A Gela, una coppia, Santi Ventura e la compagna Egle Scalia – insieme alla sorella di lei Patricia e al cognato Saverio Palumbo – ha deciso di mettere gratuitamente a disposizione una casa di loro proprietà per una famiglia niscemese rimasta senza un luogo sicuro dove vivere.

Un’offerta nata quasi in silenzio, senza proclami, che in poche ore ha trovato risposta: «Il messaggio ha viaggiato, ha incontrato sensibilità e umanità. Oggi quella casa ha trovato chi la abiterà». Vi abiteranno l’insegnante Maria Iannì, la figlia e la nonna che hanno perso la casa per la frana.

La decisione arriva in un momento tutt’altro che semplice per i tre niscemesi.

Santi Ventura sui social racconta di aver vissuto, nell’ultimo mese, una serie di ingiustizie e tentativi di inganno «da parte di chi avrebbe dovuto tutelarli». «Pretendevano di pagare 48 mesi di lavoro con appena 10 mesi di fatture», racconta. Una vicenda che avrebbe potuto generare amarezza, chiusura, diffidenza. E invece ha prodotto l’opposto: un gesto di apertura.

«Continuiamo a credere che l’unica risposta possibile sia il bene. Alla truffa rispondiamo con la solidarietà, all’arroganza con l’accoglienza, alla chiusura con porte aperte». Da qui nasce anche un appello ai concittadini, un invito a fermarsi un attimo e interrogarsi su ciò che ciascuno può fare.
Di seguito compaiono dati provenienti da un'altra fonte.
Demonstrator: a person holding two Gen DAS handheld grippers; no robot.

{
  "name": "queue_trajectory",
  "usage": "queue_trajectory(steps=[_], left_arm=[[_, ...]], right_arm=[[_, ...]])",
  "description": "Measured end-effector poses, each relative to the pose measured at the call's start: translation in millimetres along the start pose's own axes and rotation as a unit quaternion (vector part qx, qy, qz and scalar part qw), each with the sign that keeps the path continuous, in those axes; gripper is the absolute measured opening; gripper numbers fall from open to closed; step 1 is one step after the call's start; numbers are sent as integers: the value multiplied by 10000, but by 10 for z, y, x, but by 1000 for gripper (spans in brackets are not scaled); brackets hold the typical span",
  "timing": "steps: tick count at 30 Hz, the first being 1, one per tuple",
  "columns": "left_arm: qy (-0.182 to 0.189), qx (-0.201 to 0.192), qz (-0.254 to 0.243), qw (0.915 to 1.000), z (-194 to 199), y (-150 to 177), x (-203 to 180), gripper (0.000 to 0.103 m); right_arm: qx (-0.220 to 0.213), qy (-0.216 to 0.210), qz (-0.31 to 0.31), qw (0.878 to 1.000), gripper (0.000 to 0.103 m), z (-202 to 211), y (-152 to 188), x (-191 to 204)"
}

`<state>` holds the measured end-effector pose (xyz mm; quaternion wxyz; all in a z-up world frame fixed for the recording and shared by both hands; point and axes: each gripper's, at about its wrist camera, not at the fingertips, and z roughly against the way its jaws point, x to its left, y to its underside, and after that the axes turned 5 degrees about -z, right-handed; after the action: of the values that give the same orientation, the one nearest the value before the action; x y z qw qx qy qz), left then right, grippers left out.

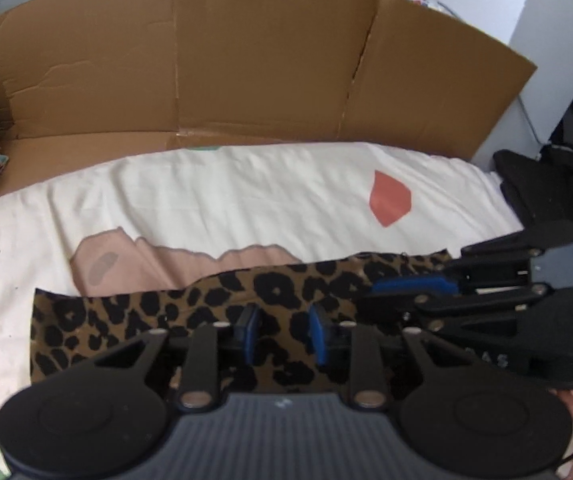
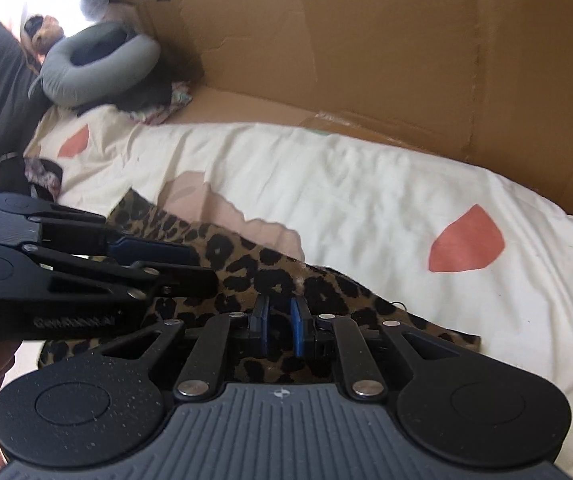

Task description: Fold clothes

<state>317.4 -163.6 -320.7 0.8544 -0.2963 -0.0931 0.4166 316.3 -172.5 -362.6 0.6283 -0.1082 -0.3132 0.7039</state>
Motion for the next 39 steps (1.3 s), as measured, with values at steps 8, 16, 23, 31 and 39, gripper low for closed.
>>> queue_trajectory(steps=[8, 16, 23, 31, 39], left_arm=[[-66, 12, -39, 10000, -177, 6, 57, 33], [3, -31, 176, 9998, -236, 36, 139, 33], [-66, 3, 117, 9999, -252, 7, 100, 33], [-108, -19, 147, 9998, -57, -64, 51, 23], [-163, -29, -249, 9996, -104, 84, -25, 23]], right_arm=[[-19, 108, 28, 9999, 12, -148, -22, -58], [-340, 206, 413, 9984, 15, -117, -68, 40], [-177, 175, 429, 9988, 15, -225, -1, -61], [-71, -33, 172, 9998, 14, -274, -9, -168], [-83, -33, 176, 9998, 14, -276, 11, -160]])
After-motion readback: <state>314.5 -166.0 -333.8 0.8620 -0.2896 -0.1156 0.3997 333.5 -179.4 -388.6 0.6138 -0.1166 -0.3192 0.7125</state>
«I gelesi, i più fortunati, che donano un euro o cinquanta centesimi, possono scegliere di aprire le porte come abbiamo fatto noi, gratuitamente, a chi oggi rischia di perdere tutto o lo ha già perso».

Un gesto che diventa simbolo e monito: le comunità si salvano così, non voltandosi dall’altra parte ma costruendo reti di cura, trasformando la paura in responsabilità e la fragilità in forza condivisa. Insieme.